§ **ASSIGNED TASK**:
Every line with "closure" in it should be copied from the data.

§ **DATASET RECORDS**:
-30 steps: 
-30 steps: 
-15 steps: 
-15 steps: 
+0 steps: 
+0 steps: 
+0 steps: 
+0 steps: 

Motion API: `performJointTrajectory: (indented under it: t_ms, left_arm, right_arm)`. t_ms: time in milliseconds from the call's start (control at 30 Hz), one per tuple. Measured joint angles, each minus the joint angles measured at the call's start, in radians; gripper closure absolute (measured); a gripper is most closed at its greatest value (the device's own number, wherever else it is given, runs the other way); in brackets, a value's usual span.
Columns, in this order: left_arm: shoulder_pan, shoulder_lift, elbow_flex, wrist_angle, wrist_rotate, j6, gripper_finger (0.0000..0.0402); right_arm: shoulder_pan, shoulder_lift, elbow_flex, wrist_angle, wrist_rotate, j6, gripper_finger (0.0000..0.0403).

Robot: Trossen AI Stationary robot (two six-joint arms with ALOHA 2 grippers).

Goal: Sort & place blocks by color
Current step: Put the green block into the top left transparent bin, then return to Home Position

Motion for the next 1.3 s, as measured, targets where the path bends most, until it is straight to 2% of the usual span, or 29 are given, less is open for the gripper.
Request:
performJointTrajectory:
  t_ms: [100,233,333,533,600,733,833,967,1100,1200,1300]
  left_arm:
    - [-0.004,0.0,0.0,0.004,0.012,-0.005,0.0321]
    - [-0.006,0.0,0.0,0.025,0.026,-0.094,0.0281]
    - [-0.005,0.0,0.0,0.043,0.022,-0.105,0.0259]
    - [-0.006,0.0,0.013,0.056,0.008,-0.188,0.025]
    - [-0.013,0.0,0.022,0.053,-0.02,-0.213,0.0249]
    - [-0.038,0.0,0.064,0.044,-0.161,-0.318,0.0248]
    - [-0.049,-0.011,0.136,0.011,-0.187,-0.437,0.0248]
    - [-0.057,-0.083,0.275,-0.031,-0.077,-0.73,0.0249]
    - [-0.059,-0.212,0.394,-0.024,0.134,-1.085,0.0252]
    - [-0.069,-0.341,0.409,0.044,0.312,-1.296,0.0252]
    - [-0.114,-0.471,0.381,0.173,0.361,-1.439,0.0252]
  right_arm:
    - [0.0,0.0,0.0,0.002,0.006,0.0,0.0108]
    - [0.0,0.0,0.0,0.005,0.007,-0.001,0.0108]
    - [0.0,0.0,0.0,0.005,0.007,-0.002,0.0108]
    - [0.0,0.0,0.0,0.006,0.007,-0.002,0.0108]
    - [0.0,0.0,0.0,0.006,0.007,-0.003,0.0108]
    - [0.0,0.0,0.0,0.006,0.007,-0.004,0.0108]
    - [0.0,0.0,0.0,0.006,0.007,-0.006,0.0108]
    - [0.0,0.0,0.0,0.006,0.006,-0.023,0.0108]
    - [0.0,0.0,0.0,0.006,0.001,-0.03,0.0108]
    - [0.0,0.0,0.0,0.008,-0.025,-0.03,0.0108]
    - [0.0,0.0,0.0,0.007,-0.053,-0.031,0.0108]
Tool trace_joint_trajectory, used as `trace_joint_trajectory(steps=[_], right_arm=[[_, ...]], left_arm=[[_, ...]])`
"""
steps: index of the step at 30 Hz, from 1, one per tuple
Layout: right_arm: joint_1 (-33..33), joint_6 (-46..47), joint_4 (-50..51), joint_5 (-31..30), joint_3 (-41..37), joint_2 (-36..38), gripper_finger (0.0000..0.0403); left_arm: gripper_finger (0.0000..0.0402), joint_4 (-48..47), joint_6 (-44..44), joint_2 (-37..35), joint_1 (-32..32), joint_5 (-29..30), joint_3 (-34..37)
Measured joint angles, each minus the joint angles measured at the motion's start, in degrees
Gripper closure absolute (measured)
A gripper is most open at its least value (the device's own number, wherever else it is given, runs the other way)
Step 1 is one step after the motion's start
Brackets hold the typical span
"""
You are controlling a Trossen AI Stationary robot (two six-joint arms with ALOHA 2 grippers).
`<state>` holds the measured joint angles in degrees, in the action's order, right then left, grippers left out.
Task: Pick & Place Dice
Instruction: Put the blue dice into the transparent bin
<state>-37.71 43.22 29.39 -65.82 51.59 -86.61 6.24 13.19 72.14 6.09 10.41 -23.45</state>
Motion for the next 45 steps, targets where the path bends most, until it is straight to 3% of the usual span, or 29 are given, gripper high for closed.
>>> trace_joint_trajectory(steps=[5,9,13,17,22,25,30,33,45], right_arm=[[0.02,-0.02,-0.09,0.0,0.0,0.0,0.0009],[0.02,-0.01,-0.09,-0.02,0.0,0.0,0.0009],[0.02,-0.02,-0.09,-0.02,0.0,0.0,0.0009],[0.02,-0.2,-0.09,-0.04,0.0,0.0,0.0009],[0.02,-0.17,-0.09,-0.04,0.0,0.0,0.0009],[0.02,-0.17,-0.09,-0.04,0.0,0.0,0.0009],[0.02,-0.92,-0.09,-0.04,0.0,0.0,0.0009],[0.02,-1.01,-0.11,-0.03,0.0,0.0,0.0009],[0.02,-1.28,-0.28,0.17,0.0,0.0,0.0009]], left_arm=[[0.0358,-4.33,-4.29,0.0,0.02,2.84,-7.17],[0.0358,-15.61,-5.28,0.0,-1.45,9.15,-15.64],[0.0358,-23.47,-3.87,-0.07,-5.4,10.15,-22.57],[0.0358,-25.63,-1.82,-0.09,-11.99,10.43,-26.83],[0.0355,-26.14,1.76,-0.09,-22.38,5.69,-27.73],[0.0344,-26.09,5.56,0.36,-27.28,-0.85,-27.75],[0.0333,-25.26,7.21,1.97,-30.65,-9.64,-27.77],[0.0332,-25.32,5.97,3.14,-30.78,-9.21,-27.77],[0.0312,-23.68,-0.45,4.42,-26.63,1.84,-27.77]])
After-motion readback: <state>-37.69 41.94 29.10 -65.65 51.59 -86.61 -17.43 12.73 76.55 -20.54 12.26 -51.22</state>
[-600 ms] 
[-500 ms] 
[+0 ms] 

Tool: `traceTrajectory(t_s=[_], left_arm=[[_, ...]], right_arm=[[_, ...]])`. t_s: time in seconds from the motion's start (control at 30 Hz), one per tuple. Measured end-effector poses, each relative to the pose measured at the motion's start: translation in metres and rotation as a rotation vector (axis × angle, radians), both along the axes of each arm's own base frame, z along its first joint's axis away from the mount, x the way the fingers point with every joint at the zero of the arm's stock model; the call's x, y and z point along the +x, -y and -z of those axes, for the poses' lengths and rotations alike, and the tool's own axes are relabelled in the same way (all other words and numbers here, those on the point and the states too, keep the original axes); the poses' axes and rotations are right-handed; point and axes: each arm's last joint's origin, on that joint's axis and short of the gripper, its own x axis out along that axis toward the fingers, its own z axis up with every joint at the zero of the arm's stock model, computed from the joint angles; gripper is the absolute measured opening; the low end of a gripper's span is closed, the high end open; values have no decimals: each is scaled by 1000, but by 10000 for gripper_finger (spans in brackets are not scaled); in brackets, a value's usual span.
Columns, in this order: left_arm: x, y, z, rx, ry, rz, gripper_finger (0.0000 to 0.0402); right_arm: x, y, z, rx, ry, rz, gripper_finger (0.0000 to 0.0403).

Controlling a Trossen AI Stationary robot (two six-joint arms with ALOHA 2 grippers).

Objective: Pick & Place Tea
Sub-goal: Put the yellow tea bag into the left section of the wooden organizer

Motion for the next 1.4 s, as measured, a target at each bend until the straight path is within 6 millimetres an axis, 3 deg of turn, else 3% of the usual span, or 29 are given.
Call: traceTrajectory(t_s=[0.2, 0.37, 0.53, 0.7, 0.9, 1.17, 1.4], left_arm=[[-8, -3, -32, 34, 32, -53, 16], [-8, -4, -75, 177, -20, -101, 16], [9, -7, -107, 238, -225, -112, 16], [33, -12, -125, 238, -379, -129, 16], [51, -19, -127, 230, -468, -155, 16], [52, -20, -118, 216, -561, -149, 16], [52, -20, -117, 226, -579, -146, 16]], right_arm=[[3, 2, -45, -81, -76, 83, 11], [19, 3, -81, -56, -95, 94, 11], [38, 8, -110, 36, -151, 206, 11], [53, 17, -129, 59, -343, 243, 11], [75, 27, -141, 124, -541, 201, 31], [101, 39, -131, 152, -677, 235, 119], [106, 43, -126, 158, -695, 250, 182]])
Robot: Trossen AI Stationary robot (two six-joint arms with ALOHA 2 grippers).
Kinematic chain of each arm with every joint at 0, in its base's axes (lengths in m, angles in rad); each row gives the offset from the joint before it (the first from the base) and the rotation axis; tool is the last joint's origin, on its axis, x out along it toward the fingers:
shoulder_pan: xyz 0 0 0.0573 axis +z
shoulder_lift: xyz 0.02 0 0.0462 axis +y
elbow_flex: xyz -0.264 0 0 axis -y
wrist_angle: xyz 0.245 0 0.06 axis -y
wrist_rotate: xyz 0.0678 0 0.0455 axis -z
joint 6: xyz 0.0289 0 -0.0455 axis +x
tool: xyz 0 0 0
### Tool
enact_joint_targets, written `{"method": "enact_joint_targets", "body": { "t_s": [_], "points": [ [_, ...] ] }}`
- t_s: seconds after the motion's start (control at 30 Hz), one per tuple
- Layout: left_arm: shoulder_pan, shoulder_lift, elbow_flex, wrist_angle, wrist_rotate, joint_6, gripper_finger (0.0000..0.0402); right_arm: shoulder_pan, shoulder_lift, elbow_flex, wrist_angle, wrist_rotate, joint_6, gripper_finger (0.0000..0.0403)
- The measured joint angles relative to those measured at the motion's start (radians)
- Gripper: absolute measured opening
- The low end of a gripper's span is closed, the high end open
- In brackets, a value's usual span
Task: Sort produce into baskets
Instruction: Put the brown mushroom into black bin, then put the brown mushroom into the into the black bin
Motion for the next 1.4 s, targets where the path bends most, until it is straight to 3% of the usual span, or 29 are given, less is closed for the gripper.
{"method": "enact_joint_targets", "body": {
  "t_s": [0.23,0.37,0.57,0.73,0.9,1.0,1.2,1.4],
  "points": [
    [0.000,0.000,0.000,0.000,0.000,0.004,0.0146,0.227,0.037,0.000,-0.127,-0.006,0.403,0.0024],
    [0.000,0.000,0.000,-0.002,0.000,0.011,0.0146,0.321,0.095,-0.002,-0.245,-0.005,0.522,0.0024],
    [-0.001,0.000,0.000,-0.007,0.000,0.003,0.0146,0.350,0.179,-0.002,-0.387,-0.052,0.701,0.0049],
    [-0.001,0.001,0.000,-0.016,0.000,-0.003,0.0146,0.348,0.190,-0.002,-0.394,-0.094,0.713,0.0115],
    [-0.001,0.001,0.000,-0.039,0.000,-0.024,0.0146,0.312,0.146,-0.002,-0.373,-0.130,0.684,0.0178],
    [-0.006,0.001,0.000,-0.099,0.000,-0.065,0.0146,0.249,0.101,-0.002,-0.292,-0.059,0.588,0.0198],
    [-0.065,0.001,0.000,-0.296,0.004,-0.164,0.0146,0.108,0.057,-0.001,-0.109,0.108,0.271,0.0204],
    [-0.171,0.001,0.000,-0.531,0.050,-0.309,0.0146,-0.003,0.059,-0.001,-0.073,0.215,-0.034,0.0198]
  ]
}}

§ **YOUR RESPONSE**:
Motion API: `performJointTrajectory: (indented under it: t_ms, left_arm, right_arm)`. t_ms: time in milliseconds from the call's start (control at 30 Hz), one per tuple. Measured joint angles, each minus the joint angles measured at the call's start, in radians; gripper closure absolute (measured); a gripper is most closed at its greatest value (the device's own number, wherever else it is given, runs the other way); in brackets, a value's usual span.
Gripper closure absolute (measured)

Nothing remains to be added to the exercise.